Confronté à l’hostilité des partis de droite, le Bauhaus quitta Weimar pour s’installer à Dessau dès 1925. Suite à une campagne de diffamation acharnée de la part des nazis, le Bauhaus fut fermé à Dessau en 1932. L’école poursuivit ses activités à Berlin jusqu’à sa dissolution en juillet 1933. Kandinsky quitte alors l’Allemagne pour venir s’installer à Paris.
 
A Paris, il se trouve relativement isolé, d’autant que l’art abstrait, en particulier géométrique, n’est guère reconnu : les tendances artistiques à la mode étaient plutôt l’impressionnisme et le cubisme. Il vit et travaille dans un petit appartement dont il a aménagé la salle de séjour en atelier. Des formes biomorphiques aux contours souples et non géométriques font leur apparition dans son œuvre, des formes qui évoquent extérieurement des organismes microscopiques mais qui expriment toujours la vie intérieure de l’artiste.

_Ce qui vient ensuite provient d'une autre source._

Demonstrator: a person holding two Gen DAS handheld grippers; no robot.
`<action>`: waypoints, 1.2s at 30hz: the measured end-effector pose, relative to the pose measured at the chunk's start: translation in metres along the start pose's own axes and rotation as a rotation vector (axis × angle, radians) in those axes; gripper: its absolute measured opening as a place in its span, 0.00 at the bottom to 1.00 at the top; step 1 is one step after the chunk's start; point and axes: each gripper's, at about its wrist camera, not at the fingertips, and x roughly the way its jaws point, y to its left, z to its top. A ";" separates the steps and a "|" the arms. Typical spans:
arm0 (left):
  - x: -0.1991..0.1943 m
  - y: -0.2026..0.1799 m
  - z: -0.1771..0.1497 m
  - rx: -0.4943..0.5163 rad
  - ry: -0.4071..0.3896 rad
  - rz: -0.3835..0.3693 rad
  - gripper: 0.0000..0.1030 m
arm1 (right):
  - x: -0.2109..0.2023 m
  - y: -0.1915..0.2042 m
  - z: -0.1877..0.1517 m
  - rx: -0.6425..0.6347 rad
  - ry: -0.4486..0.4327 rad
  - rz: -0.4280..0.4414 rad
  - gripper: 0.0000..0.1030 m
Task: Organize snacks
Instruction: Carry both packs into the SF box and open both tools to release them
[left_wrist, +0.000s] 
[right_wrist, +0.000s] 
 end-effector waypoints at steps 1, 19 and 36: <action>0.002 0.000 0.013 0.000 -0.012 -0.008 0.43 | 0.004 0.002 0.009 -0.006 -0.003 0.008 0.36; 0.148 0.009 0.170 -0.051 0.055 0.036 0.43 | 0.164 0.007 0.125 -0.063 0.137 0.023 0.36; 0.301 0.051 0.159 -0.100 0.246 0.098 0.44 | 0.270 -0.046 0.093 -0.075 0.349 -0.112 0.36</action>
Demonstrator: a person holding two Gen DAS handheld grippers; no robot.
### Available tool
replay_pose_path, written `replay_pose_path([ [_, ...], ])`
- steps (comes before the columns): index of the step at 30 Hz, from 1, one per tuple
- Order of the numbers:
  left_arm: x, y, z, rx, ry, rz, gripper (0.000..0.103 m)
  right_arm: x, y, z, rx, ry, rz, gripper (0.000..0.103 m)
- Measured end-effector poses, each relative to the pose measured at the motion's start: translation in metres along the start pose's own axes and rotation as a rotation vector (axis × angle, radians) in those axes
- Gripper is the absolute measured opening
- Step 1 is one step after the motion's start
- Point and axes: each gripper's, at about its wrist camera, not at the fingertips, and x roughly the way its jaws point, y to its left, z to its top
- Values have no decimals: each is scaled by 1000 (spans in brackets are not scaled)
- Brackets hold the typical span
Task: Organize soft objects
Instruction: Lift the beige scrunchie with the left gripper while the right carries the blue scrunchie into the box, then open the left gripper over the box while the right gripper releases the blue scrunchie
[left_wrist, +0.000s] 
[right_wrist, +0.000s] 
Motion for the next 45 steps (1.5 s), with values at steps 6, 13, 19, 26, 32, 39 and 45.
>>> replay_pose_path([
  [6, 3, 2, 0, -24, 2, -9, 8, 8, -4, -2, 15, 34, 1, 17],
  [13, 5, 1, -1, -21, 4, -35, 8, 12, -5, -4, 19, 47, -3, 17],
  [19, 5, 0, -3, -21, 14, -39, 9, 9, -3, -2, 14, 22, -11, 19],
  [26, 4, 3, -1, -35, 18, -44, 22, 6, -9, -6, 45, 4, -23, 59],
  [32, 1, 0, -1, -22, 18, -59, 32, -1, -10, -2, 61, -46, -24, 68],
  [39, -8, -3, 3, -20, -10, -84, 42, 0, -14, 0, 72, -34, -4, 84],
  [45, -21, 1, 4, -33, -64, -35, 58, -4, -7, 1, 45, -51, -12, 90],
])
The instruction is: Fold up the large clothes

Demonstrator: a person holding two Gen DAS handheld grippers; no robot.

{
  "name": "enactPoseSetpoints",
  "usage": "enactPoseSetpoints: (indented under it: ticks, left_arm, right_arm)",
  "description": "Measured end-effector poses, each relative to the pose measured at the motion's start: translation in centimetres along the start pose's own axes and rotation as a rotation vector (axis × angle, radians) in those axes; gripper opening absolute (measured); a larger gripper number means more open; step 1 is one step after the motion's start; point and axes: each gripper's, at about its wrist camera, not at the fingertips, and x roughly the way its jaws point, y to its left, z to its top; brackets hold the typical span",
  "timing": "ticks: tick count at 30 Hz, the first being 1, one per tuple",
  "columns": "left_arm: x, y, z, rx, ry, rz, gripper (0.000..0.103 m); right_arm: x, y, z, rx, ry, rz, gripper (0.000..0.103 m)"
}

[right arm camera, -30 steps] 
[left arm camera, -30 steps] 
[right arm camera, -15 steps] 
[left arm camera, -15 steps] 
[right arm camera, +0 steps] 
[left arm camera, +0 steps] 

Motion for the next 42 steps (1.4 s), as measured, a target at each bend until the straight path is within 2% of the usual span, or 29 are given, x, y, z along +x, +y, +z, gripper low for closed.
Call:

Il recourt à des compositions de couleurs inédites qui évoquent l’art populaire slave et qui ressemblent à des ouvrages en filigrane précieux. Il utilise également du sable qu’il mélange aux couleurs pour donner à la peinture une texture granuleuse.
 
Cette période correspond en fait à une vaste synthèse de son œuvre antérieure, dont il reprend l’ensemble des éléments tout en les enrichissant. Il peint en 1936 et 1939 ses deux dernières grandes compositions, ces toiles particulièrement élaborées et longuement mûries qu’il avait cessé de produire depuis de nombreuses années. Composition IX est une toile aux diagonales puissantes fortement contrastées et dont la forme centrale évoque un embryon humain dans le ventre de sa mère. Les petits carrés de couleurs et les bandes colorées semblent se détacher du fond noir de Composition X comme des fragments ou des filaments d’étoiles, tandis que d’énigmatiques hiéroglyphes aux tons pastels recouvrent la grande masse marron qui semble flotter dans le coin supérieur gauche de la toile.
 
A partir de la mort de Wassily Kandinsky et durant une trentaine d’années, Nina Kandinsky n’a cessé de diffuser le message et de divulguer l’œuvre de son mari. L’ensemble des œuvres en sa possession ont été léguées au Centre Georges Pompidou, à Paris, où l’on peut voir la plus grande collection de ses peintures.